Contava a garota, enquanto eles viravam a esquina do corredor, parando em frente ao quarto 502. Mathias riu, dando de ombros.

“Ele não merece alguém tão doce quanto você, Yakaterina! Vai ver ele é gay, pra ficar tentando controlar o peso da namorada... Desencana! Você é ótima do jeito que é!”

O rosto da ucraniana corou, e ela começou a rir, para então abrir a porta. Quando Mathias viu o quarto, pintado de um azul claro, lembrou-se do mar... Seus olhos se arregalaram, e ele jurou estar no quarto errado. A enfermeira soltou um “Oh!”, impressionada com o que acontecera ali. O cheiro de tinta indicava que fora feito hoje mesmo, naquela manhã!

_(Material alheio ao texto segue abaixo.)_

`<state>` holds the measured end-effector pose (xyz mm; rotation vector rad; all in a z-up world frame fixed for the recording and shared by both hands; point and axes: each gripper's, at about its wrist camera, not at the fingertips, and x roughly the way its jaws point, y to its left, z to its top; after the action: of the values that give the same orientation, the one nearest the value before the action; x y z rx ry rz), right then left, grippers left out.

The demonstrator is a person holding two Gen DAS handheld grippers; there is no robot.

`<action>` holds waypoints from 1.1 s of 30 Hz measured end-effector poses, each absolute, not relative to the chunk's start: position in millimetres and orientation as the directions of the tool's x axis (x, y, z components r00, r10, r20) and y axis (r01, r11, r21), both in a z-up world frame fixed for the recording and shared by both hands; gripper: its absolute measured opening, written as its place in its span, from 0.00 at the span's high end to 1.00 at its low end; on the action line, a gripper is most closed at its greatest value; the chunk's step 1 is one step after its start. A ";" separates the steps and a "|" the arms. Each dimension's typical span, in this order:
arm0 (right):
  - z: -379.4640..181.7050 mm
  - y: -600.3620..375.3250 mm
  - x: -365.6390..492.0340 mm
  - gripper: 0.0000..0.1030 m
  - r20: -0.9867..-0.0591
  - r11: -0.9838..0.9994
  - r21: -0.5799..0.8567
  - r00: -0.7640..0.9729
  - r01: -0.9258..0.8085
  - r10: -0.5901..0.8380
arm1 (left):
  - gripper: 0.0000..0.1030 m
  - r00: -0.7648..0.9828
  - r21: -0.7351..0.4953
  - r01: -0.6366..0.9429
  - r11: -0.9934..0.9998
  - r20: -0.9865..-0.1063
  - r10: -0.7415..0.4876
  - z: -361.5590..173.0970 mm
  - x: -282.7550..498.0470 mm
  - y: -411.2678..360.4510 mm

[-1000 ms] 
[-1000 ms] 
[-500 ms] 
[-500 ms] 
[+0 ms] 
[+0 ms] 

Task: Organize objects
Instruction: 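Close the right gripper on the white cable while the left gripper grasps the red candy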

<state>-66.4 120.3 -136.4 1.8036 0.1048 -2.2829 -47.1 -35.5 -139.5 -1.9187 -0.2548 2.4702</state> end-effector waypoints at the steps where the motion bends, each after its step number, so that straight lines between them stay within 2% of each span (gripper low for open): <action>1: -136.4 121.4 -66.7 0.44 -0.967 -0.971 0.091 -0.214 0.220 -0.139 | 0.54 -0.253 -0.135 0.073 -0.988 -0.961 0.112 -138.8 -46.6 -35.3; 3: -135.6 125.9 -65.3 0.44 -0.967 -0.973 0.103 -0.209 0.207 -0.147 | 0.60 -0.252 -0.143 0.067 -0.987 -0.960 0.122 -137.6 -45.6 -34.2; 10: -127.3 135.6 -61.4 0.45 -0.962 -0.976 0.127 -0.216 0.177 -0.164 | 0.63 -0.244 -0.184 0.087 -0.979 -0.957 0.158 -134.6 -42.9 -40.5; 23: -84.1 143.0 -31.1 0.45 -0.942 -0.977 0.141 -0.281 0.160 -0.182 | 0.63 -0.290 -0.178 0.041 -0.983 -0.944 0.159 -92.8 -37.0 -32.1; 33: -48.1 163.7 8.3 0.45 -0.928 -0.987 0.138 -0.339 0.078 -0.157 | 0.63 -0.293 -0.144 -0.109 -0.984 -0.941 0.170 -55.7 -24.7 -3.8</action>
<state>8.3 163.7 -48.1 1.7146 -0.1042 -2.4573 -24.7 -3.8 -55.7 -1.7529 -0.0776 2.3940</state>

“Mas... O que será que aconteceu aqui?”

Murmurou a garota, olhando ao redor. Mas Mathias não escutou o que ela dissera. Estava ocupado demais, olhando para aquelas paredes. Não eram mais cinzas. O quarto estava muito mais alegre... E... Aquele azul! Sentia-se novamente em um dia ensolarado, no meio das ondas! Quase conseguia sentir o cheiro salgado da maresia em suas narinas, a brisa marítima bagunçando seus cabelos... Os olhos cerúleos do dinamarquês se encheram d’água, e ele se encolheu na cadeira.

Mathias sorriu para si mesmo. Sem esforços, sem facetas, sem obrigação. Sorriu porque estava feliz. Sorriu porque agora havia alguém especial para si.